Disclaimer: See Chapter One.

Sailor Moon: A New Star

Chapter II

Group Therapy, the shining start to each day in the hospital. Serena was so glad they let them eat breakfast first, or even she wouldn't have the stomach for it. The nurses gathered everyone together, all the droolers, all the hyperactive schizos, all the people who had to be strapped to their chairs, and put them all in one big circle reminiscent of one of those Happy Sunshine Campers campfires where they all sit around and smile and talk about how great the world is while singing Kumbaya and It's a Small World. Then they made them sit around and smile and … well, it sufficed to say the only thing missing was the campfire. Once that was all done, they were made to talk about what was wrong with them and what progress they were making in their treatments.

And it inevitably came to Serena's turn, no matter where she tried to seat herself to be as far away from the beginning as possible, even sitting between a girl whose mouth resembled Niagra Falls and a boy who kept grinning at her in a way that made her wish there was a Negaverse demon somewhere to keep her company, instead, as she did today. She watched Dr. Horace, the head psychiatrist in charge of the hospital, make his way around the circle with dread, like the progress was the hands on a timer ticking down to a bomb strapped around her throat.

Finally, from his seat, the doctor turned his unwanted attention to the blonde girl. "And Serena!" he greeted her as if they were dear friends, in that sickeningly sweet way people in his profession had of addressing those within their care. "How are you feeling today? I heard from a little bird that you had a little trouble last night. Would you care to talk about it?"

Yeah, sure. She'd love to talk about how she got "lost" on the way to the bathroom last night, which was obviously what he was referring to. She'd just jump at the opportunity to spill her innocent, delusional little heart out about the scary burning lady she saw chained to a bed. Yeah, she couldn't wait! The sarcasm in her own mind made her scowl, but the expression vanished suddenly as her gaze went right past Dr. Horace to the doorway to the group room behind him. "It's her ..." she breathed before she could stop herself, unable to put more force into the words than that.

In the doorway stood the "scary burning lady" from the night before. She looked disoriented, lost, like she didn't recognize where she was. She'd probably just followed the voices. Dr. Horace turned to follow Serena's gaze and his eyes widened, not expecting to see what was there. "Oh my ..." But then his eyes moved slightly.

Serena saw it in almost the same moment he had. Her wrists and ankles still bore the shackles from her bed, but the edges of the metal were twisted and torn, almost as if … "She ripped them off of the bed frame …?"

The psychiatrist looked as if he wanted to speak, to say something in denial of the deduction, but his mind seemed to patently refuse to even consider such a possibility.

Instead, it was the girl who broke the room's new-found silence. At first, only a rasp came from her throat, but she closed her mouth, swallowed and tried again. Her voice was still weak from lack of use, but she managed to get the words loud enough and with enough force to make herself heard and understood through three words.

"Where am I?"

At that, it was Dr. Horace who cleared his throat, and his mind put itself back on the rails. Of course she didn't tear the metal, herself. The answer was obvious. "Ah," he started, "Miss … ah, forgive me, I haven't had much cause to use your name frequently enough to recall it easily … something Native-American … something contrary …" He ran a few syllables over his tongue before producing the answer. "Ah! Peace-Fire, was it?"

The girl nodded. "It's just treated as one word, though."

Meanwhile, Serena was stewing over the new information. Native-American, huh? If she were a Westerner, that would explain her height and build. Lina was the only girl she personally knew who could compare. Come to think of it, in the light of day, she did have more of a tan than an oriental girl typically did. Still, the girl's accent was flawless. She spoke Japanese as if she had grown up in Tokyo.

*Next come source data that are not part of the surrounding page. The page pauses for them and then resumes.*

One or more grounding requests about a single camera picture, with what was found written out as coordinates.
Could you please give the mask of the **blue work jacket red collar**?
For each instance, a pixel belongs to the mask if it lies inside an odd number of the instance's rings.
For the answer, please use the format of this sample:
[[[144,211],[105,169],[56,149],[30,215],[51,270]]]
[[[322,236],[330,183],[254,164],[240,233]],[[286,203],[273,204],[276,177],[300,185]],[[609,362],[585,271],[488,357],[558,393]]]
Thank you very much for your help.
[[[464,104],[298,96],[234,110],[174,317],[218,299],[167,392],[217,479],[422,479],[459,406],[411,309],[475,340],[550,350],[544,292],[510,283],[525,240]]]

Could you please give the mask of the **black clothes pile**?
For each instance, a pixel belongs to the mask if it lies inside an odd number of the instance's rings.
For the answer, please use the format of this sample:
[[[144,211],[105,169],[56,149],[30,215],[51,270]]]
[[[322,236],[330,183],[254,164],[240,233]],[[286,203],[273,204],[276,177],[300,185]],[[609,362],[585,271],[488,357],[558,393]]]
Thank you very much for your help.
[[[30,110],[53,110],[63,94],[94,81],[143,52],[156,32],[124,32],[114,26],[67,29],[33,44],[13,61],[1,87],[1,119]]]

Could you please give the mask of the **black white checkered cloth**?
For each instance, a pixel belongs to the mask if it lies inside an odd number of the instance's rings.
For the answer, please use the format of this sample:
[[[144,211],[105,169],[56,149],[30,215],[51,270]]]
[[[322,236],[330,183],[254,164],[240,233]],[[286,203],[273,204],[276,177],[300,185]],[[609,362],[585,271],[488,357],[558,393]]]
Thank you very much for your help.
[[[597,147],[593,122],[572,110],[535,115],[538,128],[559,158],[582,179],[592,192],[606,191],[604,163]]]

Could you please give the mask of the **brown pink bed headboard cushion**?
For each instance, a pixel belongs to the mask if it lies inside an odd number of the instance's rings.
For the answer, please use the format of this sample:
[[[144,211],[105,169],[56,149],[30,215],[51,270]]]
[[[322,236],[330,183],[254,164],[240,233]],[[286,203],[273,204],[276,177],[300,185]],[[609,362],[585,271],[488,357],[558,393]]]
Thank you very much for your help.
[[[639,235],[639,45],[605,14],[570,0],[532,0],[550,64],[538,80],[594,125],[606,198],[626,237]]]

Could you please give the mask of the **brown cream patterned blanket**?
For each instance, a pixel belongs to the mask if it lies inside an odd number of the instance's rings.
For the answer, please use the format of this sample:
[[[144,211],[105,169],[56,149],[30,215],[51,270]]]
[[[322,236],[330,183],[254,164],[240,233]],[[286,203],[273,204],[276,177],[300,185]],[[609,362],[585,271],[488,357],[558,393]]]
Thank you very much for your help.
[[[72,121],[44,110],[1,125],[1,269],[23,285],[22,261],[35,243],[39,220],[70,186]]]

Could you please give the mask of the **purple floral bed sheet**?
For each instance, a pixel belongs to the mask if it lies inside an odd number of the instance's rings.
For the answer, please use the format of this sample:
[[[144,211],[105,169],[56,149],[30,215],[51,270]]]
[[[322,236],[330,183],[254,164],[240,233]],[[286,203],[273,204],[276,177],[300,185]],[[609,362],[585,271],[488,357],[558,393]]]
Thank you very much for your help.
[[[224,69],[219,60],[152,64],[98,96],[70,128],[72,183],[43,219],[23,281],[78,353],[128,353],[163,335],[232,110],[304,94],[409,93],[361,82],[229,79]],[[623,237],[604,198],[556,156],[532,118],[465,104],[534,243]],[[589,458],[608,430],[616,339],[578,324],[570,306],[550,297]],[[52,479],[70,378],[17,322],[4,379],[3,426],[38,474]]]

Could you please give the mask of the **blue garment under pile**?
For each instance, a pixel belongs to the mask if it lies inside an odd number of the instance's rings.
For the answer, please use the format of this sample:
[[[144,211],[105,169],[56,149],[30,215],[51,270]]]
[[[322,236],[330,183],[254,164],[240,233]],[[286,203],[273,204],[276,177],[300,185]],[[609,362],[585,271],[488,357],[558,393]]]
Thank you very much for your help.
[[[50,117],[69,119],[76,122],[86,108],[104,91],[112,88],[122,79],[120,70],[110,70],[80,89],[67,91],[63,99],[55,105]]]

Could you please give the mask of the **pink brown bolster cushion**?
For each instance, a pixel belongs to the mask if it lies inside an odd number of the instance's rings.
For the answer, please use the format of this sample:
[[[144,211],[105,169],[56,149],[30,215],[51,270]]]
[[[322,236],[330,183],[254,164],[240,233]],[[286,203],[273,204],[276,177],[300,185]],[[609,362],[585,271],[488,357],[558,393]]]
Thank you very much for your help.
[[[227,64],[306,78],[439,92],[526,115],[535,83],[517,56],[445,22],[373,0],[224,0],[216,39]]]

"Well, you're in Shin Memorial Hospital," Dr. Horace was saying. "You've been with us while we monitored your sleep disorder for a year now."

"A year ..." the girl repeated, though it didn't sound like a question, just a filing of facts. Her gaze swept the room as if really taking it in for the first time. "Excuse me for saying, but this doesn't look like much of a hospital. It seems like more of a mental institution."

The doctor's smile didn't so much as flinch. "That's because it is. We're hospitals, too, after all." Then a slight change of subject. "Where's the nurse, dear?"

But she just looked blankly back at him. "What nurse?"

He chuckled slightly, what a silly question. "The one who cut your restraints. We had to weld them, you were thrashing so much. It looks like she had to take bolt cutters to them."

But she looked down at the wrist he motioned to as if seeing the things for the first time. "Oh," she noted passively. "I didn't even notice them." And then, in a scene Serena wished she could have recorded, not for what the girl did, but the way it made Dr. Horace pale and quiver ever so slightly, she reached down and plucked the steel cuffs from her wrists like they were nothing more than loops from paper chains and dropped them on the ground.